# The problem:
Look over the listing below and work out how many lines have the word "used". Write only that number.

══ Listed records

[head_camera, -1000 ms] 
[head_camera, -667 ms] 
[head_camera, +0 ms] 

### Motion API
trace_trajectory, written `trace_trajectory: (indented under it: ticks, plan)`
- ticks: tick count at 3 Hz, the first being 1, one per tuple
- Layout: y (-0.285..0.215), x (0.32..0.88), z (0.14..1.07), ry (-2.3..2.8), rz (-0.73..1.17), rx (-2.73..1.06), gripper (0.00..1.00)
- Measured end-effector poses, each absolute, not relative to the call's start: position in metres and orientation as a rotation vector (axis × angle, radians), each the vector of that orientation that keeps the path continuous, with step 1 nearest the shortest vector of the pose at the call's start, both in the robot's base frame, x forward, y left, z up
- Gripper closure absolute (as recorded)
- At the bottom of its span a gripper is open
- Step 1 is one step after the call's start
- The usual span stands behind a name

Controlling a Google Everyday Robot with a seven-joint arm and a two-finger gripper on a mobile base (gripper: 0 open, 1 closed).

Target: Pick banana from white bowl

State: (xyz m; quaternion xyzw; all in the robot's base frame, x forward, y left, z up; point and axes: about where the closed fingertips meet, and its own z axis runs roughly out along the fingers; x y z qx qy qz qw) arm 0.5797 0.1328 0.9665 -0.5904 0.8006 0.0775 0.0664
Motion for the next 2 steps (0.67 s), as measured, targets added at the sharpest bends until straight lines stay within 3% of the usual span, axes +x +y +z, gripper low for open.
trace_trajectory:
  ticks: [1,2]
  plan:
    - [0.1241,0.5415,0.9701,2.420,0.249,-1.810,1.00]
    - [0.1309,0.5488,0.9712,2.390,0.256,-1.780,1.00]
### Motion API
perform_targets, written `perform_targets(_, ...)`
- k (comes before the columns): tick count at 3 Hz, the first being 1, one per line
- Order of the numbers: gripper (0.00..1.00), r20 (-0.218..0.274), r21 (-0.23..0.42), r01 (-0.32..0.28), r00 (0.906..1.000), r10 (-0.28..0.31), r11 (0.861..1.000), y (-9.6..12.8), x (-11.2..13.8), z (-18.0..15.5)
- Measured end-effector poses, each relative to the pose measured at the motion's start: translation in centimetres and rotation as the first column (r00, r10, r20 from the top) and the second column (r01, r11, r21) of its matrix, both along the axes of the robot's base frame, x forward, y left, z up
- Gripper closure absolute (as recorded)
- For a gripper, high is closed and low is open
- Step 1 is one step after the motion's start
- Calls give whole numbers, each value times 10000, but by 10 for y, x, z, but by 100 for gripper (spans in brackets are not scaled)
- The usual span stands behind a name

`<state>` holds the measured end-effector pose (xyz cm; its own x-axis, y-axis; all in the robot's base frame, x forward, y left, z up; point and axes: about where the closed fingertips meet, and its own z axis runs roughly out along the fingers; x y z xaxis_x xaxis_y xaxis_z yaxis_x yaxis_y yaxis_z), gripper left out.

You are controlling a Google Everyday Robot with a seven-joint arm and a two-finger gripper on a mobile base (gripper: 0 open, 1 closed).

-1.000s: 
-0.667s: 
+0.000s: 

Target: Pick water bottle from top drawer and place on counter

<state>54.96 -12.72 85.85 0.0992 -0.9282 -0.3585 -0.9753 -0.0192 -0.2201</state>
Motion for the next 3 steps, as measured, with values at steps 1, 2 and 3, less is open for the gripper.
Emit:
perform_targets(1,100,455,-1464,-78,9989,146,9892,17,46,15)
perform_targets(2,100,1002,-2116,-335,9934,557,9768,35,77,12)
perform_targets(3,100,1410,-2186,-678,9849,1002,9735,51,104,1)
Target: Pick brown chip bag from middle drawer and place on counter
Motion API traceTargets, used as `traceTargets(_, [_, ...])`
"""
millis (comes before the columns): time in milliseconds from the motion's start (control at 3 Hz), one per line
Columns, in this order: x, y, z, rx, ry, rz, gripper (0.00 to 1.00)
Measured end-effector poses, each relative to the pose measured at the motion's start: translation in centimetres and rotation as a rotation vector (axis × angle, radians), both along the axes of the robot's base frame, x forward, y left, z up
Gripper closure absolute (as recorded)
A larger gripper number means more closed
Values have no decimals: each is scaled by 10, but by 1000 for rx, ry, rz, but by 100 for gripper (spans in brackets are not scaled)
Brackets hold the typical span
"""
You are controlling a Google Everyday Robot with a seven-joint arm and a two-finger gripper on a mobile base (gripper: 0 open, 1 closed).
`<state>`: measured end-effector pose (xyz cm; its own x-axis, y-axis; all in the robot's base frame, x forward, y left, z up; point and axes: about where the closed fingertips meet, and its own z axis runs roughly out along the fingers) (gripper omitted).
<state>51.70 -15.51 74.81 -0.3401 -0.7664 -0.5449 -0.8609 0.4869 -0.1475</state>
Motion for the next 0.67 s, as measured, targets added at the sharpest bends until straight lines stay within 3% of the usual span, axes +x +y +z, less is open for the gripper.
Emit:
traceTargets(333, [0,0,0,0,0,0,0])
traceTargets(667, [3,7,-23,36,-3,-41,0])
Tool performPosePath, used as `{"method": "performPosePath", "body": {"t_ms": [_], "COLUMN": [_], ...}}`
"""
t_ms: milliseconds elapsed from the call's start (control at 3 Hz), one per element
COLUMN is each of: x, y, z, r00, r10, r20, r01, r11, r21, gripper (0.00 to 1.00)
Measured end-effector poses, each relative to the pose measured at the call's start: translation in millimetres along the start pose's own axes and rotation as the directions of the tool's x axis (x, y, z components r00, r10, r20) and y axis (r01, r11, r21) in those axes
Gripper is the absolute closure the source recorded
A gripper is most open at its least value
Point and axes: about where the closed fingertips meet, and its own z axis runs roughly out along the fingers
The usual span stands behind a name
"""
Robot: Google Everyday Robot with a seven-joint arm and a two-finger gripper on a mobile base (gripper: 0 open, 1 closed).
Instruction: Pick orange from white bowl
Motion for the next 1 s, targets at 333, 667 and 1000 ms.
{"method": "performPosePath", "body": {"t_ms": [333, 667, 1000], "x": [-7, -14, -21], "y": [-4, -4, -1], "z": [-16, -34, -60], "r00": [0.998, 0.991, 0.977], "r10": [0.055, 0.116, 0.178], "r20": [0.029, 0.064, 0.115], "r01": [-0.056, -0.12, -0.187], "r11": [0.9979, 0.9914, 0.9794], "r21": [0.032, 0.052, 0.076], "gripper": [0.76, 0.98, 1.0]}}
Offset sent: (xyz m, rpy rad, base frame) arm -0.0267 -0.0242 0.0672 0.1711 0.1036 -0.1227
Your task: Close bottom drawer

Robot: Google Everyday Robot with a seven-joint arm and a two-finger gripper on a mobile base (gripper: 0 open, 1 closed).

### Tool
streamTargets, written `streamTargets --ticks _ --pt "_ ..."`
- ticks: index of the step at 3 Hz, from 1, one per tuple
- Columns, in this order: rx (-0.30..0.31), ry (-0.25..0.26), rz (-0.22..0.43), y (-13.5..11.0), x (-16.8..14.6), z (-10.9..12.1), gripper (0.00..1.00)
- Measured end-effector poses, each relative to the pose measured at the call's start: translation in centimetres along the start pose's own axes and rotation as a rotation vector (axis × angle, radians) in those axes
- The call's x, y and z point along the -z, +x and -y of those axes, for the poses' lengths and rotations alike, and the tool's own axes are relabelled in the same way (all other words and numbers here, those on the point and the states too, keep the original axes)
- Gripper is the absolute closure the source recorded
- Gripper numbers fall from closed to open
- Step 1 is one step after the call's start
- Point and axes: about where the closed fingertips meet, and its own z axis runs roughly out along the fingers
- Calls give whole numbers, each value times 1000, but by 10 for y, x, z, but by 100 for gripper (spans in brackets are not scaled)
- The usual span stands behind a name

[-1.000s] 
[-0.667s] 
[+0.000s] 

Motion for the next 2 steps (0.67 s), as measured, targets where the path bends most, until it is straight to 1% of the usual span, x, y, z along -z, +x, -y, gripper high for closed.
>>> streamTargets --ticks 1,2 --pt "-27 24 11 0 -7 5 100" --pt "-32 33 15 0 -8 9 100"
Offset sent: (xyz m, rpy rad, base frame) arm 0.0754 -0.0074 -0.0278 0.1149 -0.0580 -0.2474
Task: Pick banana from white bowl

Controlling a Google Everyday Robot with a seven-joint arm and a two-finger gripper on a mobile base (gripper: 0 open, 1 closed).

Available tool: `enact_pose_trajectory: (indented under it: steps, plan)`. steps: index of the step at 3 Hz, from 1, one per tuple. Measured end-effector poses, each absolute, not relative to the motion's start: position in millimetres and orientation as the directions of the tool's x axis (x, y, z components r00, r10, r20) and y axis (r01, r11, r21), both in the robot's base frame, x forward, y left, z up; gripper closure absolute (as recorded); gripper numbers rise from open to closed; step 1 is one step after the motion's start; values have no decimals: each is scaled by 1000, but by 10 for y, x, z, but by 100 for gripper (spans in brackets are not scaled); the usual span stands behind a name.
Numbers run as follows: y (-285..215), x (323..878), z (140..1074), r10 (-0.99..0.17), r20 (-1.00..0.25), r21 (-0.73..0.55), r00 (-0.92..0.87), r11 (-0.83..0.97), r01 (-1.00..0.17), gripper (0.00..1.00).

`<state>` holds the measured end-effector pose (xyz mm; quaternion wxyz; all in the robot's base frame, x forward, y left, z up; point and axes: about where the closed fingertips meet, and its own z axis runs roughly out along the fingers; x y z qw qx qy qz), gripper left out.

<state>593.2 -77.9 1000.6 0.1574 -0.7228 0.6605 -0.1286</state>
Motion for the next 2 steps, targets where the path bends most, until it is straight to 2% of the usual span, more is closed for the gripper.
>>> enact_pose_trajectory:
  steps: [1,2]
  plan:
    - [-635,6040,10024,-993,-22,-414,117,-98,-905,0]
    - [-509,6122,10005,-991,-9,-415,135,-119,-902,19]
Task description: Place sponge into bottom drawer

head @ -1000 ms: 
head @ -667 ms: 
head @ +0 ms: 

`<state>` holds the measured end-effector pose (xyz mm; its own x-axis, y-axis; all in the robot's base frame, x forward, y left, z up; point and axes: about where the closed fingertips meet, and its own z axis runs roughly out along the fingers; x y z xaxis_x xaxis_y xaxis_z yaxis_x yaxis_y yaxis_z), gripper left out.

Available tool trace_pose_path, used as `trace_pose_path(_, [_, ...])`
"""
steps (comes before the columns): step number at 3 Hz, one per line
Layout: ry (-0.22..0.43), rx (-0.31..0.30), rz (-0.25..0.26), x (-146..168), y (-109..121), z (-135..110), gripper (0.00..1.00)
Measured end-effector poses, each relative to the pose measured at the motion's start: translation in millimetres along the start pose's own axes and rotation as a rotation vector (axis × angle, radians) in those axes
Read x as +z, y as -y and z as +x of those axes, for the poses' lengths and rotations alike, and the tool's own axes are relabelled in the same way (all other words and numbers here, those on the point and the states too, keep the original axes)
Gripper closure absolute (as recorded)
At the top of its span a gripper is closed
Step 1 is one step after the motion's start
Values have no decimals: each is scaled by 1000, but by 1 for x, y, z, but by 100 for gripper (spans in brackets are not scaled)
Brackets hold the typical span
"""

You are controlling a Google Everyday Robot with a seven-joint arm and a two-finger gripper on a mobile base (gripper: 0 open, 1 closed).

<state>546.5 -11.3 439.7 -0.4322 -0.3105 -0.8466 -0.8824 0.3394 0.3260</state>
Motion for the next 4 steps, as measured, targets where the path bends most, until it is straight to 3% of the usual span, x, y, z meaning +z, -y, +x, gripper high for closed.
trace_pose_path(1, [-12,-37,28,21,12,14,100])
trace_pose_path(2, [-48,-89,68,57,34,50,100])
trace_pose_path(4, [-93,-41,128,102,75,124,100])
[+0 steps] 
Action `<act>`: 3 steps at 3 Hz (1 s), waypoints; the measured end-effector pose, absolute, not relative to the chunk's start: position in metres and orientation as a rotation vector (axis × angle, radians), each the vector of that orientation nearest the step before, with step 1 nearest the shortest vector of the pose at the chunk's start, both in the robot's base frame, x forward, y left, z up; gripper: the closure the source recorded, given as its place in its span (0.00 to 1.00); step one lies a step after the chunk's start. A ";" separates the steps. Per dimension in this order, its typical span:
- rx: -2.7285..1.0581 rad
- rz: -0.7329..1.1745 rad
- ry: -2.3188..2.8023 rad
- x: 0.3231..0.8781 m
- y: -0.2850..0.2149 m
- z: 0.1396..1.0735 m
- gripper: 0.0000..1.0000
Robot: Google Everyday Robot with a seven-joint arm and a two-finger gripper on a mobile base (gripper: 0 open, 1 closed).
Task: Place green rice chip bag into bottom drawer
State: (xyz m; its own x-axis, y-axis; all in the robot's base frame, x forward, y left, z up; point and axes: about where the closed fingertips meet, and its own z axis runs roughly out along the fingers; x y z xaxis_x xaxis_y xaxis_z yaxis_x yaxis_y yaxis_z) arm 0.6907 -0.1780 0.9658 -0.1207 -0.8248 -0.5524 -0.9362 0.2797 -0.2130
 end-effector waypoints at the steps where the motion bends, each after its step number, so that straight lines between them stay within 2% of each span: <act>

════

# Output for this task:
3